| Work required |
Go to the line in the entries below that holds "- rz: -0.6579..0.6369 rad" and repeat exactly from there through the line that holds "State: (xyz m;", inclusive.
-- Source data follows --
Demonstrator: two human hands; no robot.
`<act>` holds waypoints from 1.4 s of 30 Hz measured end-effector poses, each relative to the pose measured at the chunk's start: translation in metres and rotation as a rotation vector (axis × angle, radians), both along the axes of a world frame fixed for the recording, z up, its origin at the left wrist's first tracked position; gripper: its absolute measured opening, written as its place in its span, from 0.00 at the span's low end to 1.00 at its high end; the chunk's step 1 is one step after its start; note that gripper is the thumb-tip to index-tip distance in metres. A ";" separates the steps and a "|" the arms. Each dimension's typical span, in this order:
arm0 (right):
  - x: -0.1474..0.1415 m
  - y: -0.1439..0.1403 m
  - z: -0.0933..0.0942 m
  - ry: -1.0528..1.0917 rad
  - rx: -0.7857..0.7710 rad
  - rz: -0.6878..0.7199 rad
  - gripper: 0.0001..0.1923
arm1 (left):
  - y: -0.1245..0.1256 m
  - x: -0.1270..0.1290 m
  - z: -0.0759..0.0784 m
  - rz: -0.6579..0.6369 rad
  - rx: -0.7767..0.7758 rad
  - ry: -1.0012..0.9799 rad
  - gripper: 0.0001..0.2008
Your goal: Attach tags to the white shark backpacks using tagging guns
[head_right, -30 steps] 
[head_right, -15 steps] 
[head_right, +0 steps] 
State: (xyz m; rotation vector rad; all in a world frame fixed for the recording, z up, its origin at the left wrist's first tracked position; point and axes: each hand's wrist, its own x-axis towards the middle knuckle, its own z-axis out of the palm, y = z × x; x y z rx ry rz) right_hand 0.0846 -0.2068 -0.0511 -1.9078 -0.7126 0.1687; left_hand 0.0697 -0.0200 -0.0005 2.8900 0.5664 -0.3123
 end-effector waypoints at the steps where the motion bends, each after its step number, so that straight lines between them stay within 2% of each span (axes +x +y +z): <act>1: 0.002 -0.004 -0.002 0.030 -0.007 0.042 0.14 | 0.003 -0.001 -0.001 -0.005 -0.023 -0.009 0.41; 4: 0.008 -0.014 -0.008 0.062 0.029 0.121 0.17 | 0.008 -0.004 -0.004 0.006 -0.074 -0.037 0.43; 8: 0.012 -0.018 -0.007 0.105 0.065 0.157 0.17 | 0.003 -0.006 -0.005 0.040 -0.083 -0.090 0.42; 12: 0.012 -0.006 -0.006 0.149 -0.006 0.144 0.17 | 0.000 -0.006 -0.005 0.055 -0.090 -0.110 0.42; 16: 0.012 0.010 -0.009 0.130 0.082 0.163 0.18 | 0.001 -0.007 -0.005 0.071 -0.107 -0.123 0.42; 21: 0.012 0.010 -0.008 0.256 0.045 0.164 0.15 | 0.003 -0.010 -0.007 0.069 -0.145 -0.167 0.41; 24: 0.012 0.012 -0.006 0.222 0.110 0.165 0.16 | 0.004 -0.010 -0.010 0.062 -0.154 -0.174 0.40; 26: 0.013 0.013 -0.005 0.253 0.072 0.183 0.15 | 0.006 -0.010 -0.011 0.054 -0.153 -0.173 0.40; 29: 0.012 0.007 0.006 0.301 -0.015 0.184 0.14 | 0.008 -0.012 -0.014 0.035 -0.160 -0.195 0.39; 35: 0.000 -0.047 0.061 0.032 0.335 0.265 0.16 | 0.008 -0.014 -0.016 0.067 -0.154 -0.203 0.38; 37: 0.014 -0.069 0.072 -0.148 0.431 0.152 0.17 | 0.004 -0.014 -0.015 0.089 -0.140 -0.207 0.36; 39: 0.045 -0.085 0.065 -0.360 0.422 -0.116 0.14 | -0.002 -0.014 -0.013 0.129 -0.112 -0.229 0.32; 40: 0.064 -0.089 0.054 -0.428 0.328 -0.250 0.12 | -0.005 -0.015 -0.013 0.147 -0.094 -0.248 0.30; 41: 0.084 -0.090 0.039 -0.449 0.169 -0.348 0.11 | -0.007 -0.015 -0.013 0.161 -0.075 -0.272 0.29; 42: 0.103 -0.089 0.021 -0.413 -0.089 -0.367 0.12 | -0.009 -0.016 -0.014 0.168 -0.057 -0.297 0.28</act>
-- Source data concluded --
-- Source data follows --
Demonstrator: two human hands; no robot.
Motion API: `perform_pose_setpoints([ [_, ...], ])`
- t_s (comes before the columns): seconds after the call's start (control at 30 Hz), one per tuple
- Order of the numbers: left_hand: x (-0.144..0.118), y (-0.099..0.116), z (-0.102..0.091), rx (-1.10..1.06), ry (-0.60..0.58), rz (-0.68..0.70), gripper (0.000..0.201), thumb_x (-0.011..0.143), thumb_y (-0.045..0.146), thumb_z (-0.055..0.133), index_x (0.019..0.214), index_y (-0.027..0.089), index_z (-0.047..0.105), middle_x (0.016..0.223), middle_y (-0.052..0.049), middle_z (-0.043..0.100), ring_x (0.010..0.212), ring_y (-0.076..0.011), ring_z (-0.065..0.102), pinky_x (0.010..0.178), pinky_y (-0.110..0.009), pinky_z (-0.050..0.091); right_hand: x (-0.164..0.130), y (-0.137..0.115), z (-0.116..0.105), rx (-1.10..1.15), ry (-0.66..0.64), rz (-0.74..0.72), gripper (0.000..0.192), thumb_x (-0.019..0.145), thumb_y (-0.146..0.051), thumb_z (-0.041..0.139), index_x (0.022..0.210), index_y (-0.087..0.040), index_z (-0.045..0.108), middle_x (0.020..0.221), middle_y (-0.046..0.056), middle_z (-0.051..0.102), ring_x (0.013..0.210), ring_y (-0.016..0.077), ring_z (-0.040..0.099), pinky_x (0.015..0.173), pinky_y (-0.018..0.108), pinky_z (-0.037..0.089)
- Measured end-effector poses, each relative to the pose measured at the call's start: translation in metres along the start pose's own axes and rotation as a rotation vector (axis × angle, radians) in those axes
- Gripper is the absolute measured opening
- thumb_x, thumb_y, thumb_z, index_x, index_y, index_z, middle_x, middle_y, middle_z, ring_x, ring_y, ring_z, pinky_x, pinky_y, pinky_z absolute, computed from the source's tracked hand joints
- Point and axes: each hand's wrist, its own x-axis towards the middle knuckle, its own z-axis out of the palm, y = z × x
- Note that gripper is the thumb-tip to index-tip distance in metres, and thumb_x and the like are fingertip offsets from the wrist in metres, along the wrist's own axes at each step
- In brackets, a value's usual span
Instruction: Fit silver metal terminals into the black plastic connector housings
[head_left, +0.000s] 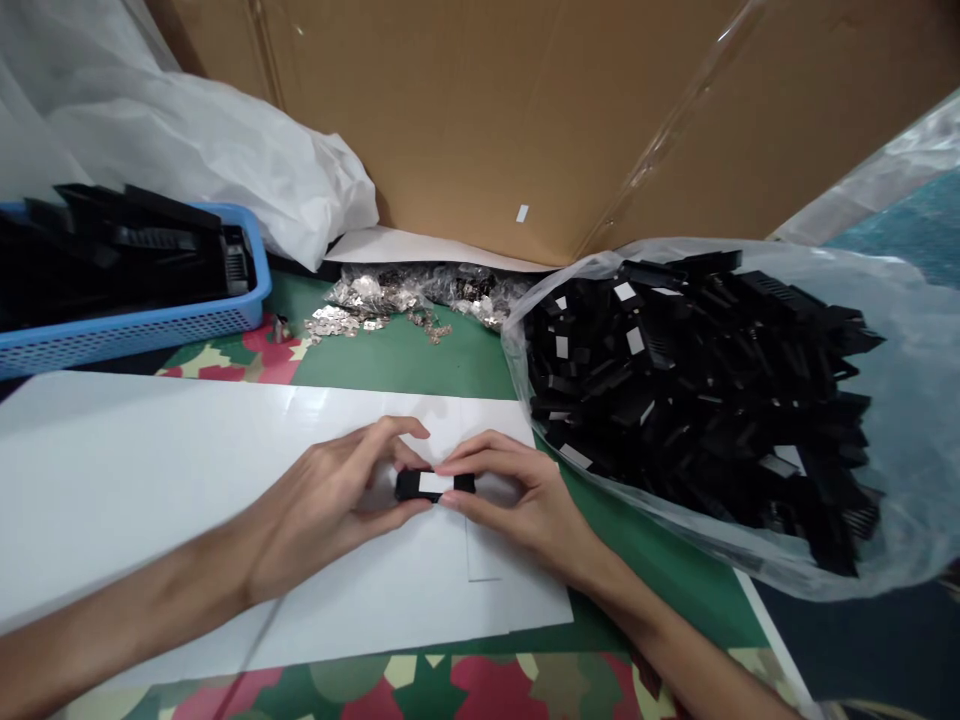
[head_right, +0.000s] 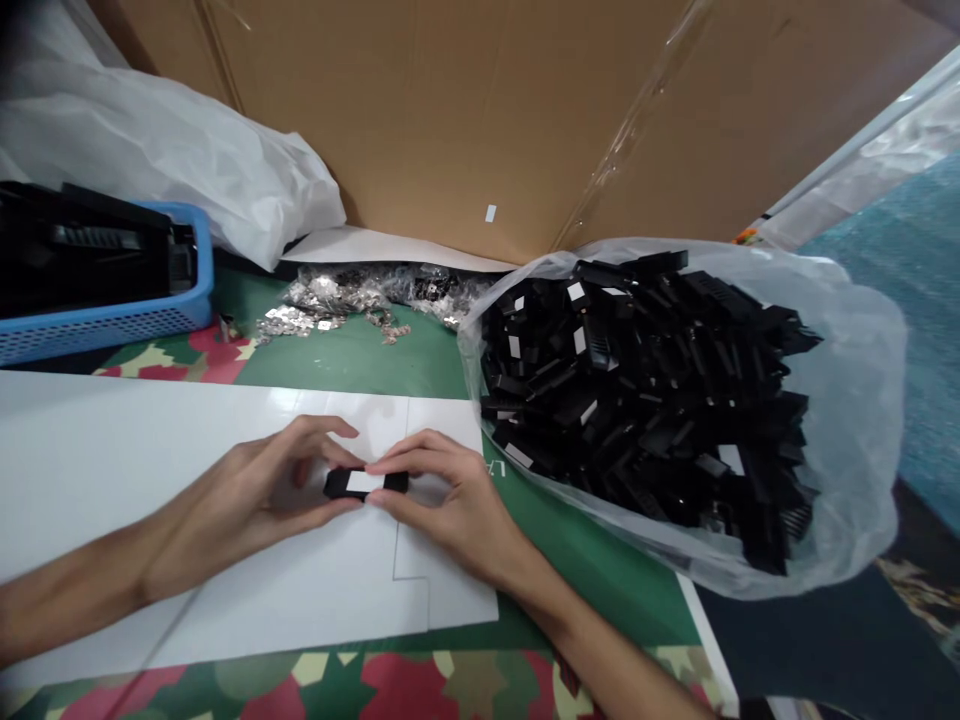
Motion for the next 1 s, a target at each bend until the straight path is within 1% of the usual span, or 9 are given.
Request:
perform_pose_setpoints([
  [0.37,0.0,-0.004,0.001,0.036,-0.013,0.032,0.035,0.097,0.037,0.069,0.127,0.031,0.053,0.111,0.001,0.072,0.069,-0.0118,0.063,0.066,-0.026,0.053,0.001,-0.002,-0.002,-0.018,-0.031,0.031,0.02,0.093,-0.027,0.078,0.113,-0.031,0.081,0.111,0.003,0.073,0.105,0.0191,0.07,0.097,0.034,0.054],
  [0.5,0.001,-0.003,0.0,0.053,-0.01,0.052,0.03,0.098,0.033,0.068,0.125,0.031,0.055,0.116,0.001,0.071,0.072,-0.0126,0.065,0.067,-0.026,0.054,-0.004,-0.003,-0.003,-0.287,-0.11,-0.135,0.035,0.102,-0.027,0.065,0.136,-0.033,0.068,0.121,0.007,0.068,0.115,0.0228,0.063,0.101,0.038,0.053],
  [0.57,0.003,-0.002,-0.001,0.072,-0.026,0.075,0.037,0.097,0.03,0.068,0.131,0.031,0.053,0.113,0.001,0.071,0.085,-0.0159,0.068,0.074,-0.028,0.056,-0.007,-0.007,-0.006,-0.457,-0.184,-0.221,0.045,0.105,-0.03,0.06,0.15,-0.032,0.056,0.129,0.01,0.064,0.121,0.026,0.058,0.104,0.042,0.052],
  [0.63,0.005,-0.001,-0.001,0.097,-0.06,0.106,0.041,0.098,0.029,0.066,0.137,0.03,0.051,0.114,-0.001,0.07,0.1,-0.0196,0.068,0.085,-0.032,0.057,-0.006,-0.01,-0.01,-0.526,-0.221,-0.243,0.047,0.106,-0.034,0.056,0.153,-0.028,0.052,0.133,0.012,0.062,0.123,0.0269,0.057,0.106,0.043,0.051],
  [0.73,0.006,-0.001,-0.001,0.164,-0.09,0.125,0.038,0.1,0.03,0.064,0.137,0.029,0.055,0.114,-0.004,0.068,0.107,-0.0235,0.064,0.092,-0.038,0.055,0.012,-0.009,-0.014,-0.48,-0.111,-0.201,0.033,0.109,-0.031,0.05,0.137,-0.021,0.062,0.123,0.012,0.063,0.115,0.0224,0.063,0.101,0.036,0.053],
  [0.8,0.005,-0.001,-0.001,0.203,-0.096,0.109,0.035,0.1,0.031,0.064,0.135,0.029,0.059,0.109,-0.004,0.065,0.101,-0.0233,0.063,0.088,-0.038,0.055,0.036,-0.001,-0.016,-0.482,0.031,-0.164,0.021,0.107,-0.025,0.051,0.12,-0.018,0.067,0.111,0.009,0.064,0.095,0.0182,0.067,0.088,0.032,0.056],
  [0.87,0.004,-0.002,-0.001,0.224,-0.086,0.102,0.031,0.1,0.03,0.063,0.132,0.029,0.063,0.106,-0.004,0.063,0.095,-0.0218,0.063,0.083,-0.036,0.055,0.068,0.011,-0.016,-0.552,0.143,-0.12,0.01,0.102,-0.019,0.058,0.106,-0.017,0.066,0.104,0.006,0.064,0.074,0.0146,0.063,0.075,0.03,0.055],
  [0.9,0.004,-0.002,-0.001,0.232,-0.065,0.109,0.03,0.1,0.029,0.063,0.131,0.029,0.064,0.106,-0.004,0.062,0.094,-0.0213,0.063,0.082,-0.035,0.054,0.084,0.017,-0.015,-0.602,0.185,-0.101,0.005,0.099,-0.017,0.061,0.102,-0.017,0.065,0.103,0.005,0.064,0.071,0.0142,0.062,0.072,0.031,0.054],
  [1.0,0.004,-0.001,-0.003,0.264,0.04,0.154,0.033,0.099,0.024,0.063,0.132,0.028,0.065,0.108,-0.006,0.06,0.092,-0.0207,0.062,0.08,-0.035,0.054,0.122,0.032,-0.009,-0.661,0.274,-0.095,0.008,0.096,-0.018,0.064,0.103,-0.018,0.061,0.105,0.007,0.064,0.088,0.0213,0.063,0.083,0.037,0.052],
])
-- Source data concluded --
| Your solution |
  - rz: -0.6579..0.6369 rad
  - rx: -0.7767..0.7758 rad
  - ry: -1.0012..0.9799 rad
  - gripper: 0.0001..0.2008
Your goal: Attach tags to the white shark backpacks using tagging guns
[head_right, -30 steps] 
[head_right, -15 steps] 
[head_right, +0 steps] 
State: (xyz m; rotation vector rad; all in a world frame fixed for the recording, z up, its origin at the left wrist's first tracked position; point and axes: each hand's wrist, its own x-axis towards the middle knuckle, its own z-axis out of the palm, y = z × x; x y z rx ry rz) right_hand 0.0846 -0.2068 -0.0511 -1.9078 -0.7126 0.1687; left_hand 0.0697 -0.0200 -0.0005 2.8900 0.5664 -0.3123

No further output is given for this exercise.